Instructions to follow: Transcribe exactly the lines that fall between the one holding "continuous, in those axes" and the one holding "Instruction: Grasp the", inclusive, from the entries below.
——
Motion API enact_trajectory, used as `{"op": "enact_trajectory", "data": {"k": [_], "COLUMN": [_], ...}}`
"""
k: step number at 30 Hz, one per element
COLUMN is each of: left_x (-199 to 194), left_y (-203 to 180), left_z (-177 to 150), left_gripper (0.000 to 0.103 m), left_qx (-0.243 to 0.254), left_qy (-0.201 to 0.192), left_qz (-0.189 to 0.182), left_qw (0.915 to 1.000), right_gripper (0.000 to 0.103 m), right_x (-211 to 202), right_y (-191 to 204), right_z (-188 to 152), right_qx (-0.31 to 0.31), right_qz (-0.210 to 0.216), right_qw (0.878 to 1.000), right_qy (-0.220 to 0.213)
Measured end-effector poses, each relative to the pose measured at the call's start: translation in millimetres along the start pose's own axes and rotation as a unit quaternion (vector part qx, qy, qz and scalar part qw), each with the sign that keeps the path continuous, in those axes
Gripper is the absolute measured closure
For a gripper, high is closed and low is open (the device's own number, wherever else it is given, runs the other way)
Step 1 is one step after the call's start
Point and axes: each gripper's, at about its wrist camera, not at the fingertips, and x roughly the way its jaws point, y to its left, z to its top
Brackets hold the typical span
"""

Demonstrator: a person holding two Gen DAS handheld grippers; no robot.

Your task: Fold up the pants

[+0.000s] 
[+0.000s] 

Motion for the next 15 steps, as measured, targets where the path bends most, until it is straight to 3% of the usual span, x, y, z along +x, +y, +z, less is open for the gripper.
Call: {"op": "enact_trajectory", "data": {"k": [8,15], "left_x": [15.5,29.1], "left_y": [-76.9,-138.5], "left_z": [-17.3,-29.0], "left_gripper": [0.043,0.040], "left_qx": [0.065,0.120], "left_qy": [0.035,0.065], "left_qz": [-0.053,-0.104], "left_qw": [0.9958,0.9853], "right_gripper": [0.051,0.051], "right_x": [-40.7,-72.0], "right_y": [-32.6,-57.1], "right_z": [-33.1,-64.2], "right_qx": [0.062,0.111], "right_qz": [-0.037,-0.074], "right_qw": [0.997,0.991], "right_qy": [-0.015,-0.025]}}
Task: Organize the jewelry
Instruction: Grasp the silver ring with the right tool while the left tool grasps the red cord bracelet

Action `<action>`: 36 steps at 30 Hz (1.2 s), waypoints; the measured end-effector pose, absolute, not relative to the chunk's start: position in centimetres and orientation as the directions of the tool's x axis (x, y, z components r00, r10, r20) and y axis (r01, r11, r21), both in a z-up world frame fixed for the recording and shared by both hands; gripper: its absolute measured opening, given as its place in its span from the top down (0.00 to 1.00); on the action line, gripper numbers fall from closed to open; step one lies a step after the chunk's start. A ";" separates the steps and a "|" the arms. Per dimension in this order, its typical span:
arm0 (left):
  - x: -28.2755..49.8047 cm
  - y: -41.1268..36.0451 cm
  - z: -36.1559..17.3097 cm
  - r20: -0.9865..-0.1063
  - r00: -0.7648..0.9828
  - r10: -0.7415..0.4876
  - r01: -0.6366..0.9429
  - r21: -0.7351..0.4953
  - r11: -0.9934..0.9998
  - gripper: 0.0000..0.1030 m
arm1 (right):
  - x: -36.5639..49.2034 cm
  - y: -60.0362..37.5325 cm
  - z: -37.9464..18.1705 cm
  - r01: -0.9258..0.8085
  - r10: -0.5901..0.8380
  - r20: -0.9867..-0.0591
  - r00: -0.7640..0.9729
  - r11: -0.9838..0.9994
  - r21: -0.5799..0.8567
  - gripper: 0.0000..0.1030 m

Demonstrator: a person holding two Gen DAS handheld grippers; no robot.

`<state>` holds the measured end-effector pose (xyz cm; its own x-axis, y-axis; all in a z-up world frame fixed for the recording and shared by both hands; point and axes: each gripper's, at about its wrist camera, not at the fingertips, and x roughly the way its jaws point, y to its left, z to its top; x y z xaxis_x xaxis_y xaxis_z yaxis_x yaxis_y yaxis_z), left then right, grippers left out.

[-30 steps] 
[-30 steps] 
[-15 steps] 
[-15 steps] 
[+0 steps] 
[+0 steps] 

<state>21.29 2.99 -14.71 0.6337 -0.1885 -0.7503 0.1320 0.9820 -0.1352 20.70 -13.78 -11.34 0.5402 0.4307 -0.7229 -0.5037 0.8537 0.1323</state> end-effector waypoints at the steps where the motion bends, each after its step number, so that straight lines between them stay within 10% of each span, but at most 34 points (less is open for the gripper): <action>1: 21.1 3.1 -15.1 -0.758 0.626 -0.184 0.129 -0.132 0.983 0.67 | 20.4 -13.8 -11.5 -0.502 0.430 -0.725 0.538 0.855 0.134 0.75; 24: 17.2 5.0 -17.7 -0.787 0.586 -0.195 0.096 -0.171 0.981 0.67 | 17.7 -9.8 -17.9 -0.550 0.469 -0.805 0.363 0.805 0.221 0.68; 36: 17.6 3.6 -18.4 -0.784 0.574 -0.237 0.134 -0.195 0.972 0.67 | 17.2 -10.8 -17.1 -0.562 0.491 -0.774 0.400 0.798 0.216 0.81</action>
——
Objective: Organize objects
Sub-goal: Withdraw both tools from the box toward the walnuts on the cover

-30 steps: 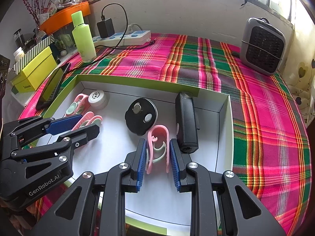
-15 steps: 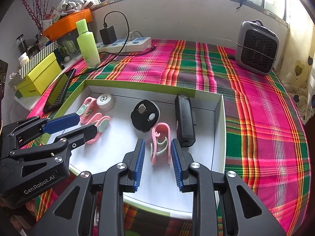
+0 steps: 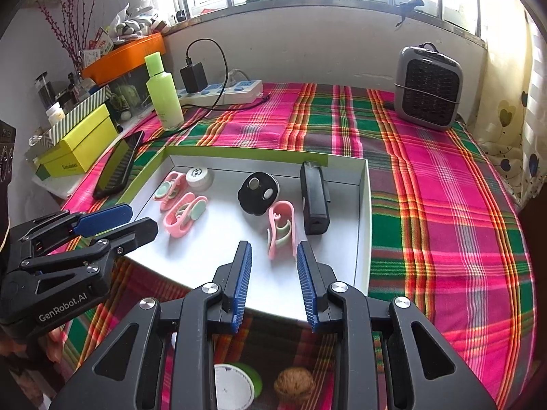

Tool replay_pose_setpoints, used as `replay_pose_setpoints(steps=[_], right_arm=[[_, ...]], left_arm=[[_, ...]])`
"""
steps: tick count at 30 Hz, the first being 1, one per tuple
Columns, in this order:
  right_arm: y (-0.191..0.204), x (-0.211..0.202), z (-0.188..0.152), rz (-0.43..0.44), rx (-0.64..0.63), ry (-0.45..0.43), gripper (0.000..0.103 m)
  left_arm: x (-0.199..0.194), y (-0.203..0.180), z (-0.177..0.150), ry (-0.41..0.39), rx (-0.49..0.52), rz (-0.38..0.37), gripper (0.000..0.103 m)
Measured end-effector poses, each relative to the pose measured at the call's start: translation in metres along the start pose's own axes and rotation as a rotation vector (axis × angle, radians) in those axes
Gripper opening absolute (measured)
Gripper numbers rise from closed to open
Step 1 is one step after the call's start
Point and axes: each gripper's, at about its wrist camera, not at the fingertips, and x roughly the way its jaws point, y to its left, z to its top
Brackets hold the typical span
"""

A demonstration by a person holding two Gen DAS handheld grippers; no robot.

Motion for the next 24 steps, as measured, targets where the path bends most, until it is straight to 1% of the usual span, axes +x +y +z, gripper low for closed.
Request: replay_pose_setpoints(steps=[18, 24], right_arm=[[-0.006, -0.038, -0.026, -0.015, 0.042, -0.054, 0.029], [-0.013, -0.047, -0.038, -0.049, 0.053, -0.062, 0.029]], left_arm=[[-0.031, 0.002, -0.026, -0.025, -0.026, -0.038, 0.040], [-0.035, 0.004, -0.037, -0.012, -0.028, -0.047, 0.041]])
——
Answer section:
Measured end-effector poses, each relative to the pose measured at the call's start: translation in millimetres along the start pose's own axes and rotation as a unit quaternion (vector part qx, qy, qz and scalar part qw), each with the sign that keeps the path continuous, in those axes
Gripper is the absolute measured closure
For a gripper, high is closed and low is open (the device's own number, wherever else it is given, runs the other way)
Step 1 is one step after the call's start
Point and axes: each gripper's, at about its wrist camera, not at the fingertips, and x roughly the way its jaws point, y to its left, z to its top
Brackets hold the typical span
"""

Demonstrator: a person holding two Gen DAS handheld grippers; no robot.

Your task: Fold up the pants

[+0.000s] 
[+0.000s] 

Motion for the next 15 steps, as measured, targets where the path bends most, until it is straight to 3% of the usual span, x, y, z along +x, +y, +z, less is open for the gripper.
Call: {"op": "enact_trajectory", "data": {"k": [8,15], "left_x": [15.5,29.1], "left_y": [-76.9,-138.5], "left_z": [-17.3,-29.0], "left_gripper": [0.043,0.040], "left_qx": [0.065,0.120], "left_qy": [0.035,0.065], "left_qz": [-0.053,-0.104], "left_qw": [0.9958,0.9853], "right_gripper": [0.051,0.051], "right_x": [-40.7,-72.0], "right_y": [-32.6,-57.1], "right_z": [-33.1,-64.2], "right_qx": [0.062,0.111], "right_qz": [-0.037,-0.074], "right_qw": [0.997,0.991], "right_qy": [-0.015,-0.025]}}
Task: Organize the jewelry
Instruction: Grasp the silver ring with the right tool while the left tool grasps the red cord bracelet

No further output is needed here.